(Data to use begins)

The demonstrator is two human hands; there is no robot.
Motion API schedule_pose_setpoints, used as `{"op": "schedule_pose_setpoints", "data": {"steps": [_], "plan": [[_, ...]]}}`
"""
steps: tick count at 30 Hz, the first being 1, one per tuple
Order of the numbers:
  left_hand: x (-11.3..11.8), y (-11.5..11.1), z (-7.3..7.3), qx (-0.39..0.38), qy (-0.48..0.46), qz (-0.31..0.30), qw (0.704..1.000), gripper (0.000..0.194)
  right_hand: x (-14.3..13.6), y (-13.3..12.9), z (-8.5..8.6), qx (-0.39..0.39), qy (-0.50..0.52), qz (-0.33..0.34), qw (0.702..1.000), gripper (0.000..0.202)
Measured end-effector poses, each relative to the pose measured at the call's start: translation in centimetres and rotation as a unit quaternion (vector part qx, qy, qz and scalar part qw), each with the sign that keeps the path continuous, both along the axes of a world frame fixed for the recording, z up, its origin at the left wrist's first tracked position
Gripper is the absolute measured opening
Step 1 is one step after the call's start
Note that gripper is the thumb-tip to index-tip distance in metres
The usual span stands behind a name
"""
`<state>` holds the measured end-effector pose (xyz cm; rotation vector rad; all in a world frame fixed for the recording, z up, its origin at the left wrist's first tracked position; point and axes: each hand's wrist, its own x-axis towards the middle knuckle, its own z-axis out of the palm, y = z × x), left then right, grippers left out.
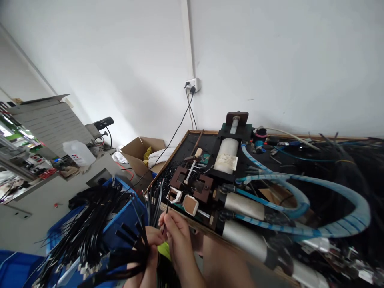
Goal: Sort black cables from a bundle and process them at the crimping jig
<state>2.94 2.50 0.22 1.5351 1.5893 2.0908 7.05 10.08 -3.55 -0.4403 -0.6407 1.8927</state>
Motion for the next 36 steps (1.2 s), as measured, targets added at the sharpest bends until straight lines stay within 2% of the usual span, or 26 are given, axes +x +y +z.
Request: {"op": "schedule_pose_setpoints", "data": {"steps": [4,11,17,24,27,32,36], "plan": [[-0.3,-0.8,-0.2,0.007,0.005,-0.018,1.000,0.040,0.2,-0.5,0.1,0.044,-0.073,-0.012,0.996,0.054],[-1.6,-1.7,-1.5,0.005,-0.017,-0.039,0.999,0.036,0.6,-1.5,1.5,0.096,-0.177,-0.054,0.978,0.048],[-1.9,-2.0,-1.9,-0.006,0.015,-0.054,0.998,0.044,-0.1,-1.4,0.7,0.123,-0.238,-0.074,0.961,0.046],[-1.8,-1.7,-2.6,0.010,-0.008,-0.070,0.997,0.042,0.2,-1.5,1.1,0.190,-0.290,-0.138,0.928,0.039],[-1.7,-1.6,-2.9,0.007,-0.008,-0.079,0.997,0.043,0.5,-1.7,1.4,0.242,-0.304,-0.167,0.906,0.036],[-1.5,-1.5,-2.9,0.029,-0.003,-0.086,0.996,0.041,1.1,-2.4,2.1,0.286,-0.334,-0.230,0.868,0.031],[-1.4,-1.6,-2.9,0.035,-0.001,-0.085,0.996,0.037,1.5,-2.5,2.7,0.318,-0.346,-0.233,0.851,0.031]]}}
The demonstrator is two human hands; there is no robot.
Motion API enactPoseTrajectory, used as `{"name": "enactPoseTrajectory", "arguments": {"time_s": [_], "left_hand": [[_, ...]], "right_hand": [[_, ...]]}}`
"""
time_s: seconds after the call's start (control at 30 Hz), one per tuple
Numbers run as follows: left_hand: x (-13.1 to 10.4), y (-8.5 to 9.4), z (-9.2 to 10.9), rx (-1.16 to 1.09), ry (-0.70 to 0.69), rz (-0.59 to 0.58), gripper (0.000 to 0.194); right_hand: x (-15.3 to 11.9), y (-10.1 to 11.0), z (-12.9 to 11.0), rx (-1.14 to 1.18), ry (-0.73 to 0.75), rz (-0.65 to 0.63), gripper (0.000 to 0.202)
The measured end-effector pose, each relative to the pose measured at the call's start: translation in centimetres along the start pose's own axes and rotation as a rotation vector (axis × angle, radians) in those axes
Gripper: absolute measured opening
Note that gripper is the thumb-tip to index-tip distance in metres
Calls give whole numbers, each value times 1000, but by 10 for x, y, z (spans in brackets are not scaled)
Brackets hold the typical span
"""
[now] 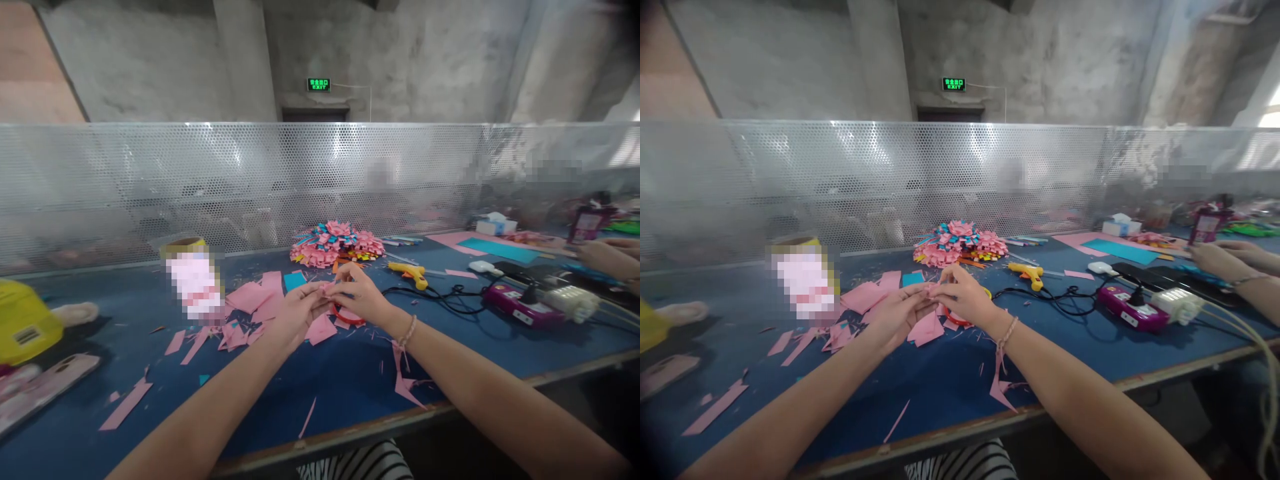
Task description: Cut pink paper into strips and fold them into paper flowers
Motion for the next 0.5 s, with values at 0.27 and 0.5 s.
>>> {"name": "enactPoseTrajectory", "arguments": {"time_s": [0.27,0.5], "left_hand": [[0,-2,-1,30,-14,20,11],[-1,-4,0,83,-8,21,13]], "right_hand": [[3,-5,2,58,-95,-15,9],[6,-8,4,158,-206,-25,6]]}}
Point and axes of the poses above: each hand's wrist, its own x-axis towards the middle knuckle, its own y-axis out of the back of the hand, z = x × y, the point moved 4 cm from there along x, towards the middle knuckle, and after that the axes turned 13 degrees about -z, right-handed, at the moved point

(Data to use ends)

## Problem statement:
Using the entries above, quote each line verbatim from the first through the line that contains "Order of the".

## Response to the exercise:
The demonstrator is two human hands; there is no robot.
Motion API schedule_pose_setpoints, used as `{"op": "schedule_pose_setpoints", "data": {"steps": [_], "plan": [[_, ...]]}}`
"""
steps: tick count at 30 Hz, the first being 1, one per tuple
Order of the numbers:

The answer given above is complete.